Touristische Internetseiten leben von Tipps: “Die besten Hotels”, “die schönsten Aussichtspunkte” und “nur für Sie ausgewählt”. Der User fühlt sich angesprochen, vertraut auf den Ratschlag der Redakteure und flugs fährt er hin zum als Geheimtipp gehandelten Berg oder Ort. Ist er dort, böses Erwachen: Touristen weit und breit und nichts mehr von wegen unberührter Natur.
Das ist nicht gut. Wir erschaffen Urlaubsträume und Sehnsüchte, locken Gäste mit Geheimtipps an und müssen sie – einmal da – enttäuschen. Ist der Winter schlecht, ist nix mit tief verschneiter Märchenlandschaft. Weiß jeder vom malerischsten Plätzchen in Südtirol, ist dank vollgeparkten Parkplätzen und übervölkerten Wanderwegen Schluss mit Idylle.

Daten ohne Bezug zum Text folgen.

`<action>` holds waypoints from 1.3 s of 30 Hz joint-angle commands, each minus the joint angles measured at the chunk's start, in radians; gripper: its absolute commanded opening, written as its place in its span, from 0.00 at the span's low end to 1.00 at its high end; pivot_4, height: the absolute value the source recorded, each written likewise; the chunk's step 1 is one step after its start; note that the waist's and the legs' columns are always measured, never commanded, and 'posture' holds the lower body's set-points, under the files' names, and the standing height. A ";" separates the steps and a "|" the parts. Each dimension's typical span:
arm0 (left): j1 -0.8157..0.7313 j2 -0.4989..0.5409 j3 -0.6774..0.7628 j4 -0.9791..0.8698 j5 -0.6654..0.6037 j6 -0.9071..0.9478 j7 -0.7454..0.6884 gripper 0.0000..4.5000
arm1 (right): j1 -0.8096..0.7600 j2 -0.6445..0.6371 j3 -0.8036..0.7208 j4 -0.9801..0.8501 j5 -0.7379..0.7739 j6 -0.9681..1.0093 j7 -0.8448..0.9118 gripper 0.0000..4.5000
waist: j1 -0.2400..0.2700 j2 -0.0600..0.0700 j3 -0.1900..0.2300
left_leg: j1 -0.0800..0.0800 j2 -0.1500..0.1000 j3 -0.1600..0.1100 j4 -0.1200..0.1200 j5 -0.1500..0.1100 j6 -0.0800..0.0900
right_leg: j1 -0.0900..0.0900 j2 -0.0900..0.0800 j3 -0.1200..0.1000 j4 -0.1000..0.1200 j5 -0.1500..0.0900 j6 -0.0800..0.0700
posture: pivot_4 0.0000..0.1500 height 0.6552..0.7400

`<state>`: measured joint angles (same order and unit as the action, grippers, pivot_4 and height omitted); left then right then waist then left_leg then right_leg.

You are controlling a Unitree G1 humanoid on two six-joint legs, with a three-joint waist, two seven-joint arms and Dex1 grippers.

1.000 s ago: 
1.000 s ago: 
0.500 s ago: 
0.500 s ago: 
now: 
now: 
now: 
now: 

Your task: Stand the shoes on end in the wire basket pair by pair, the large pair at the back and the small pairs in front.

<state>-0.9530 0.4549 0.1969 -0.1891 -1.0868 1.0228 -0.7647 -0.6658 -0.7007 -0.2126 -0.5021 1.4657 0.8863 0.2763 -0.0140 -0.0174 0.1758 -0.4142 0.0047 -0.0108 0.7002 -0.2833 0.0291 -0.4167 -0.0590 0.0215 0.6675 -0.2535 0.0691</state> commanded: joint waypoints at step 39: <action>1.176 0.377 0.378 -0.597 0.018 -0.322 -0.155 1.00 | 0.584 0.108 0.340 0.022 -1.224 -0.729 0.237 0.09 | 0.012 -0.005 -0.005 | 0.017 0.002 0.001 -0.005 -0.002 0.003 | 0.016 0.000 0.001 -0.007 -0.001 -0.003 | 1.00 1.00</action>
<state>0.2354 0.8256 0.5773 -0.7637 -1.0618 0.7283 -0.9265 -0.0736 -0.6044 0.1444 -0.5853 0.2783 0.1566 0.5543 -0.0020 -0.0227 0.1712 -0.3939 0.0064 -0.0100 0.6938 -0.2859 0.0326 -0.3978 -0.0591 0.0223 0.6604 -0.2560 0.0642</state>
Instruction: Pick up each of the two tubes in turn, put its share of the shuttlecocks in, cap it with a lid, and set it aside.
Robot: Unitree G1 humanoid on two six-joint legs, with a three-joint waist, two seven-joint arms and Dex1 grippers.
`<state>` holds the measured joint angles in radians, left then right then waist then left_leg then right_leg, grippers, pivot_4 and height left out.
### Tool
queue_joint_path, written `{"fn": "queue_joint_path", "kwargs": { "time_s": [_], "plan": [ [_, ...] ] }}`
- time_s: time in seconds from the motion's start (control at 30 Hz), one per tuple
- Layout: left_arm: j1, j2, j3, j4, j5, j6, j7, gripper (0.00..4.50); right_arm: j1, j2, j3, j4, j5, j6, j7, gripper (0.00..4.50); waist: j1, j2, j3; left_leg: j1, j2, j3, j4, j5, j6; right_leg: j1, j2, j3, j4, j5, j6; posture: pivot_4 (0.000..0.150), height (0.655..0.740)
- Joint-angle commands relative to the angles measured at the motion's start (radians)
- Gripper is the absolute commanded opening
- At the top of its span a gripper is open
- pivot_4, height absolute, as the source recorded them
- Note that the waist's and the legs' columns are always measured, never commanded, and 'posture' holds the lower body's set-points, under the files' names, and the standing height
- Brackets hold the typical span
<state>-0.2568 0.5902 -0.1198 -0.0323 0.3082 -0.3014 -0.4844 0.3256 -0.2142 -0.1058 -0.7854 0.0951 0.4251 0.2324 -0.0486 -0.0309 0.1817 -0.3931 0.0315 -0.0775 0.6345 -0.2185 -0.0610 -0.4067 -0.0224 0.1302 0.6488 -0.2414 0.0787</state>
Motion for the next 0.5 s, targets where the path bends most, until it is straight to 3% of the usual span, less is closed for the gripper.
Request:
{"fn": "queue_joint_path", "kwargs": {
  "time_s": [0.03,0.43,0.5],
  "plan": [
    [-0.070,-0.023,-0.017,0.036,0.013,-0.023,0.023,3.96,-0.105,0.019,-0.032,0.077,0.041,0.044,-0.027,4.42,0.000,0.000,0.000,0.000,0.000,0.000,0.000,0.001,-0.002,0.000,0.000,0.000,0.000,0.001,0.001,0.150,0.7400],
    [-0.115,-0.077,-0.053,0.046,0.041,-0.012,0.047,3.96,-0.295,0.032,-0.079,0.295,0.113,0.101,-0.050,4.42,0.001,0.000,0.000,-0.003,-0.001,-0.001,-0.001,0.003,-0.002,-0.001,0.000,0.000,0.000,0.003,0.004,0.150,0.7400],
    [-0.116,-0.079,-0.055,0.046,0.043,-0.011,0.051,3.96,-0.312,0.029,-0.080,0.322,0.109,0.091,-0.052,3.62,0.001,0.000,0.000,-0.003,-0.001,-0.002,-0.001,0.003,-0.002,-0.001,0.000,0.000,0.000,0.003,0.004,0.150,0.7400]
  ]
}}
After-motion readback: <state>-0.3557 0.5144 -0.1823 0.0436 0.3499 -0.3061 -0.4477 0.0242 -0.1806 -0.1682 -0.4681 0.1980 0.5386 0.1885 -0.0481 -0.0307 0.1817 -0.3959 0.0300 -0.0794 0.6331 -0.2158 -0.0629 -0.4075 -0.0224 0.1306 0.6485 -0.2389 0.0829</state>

Ich bin gespannt wie lang User noch unseren sogenannten “Tipps” trauen. Wir müssen fest aufpassen wie wir uns verkaufen und was wir verraten.
Zu letzt eine kleine Anekdote zum Thema: vor 2 Wochen sind zwei Innsbrucker Bikeparkbauer bei uns am Kronplatz zum Biken gewesen. Nach 3 Fahrten haben sie uns ganz ehrlich gesagt: “Wenn ihr schlau seid, dann erzählt niemanden von euren Trails. Denn wenn die Biker davon erfahren, ist es aus mit den geilen Single Trails.”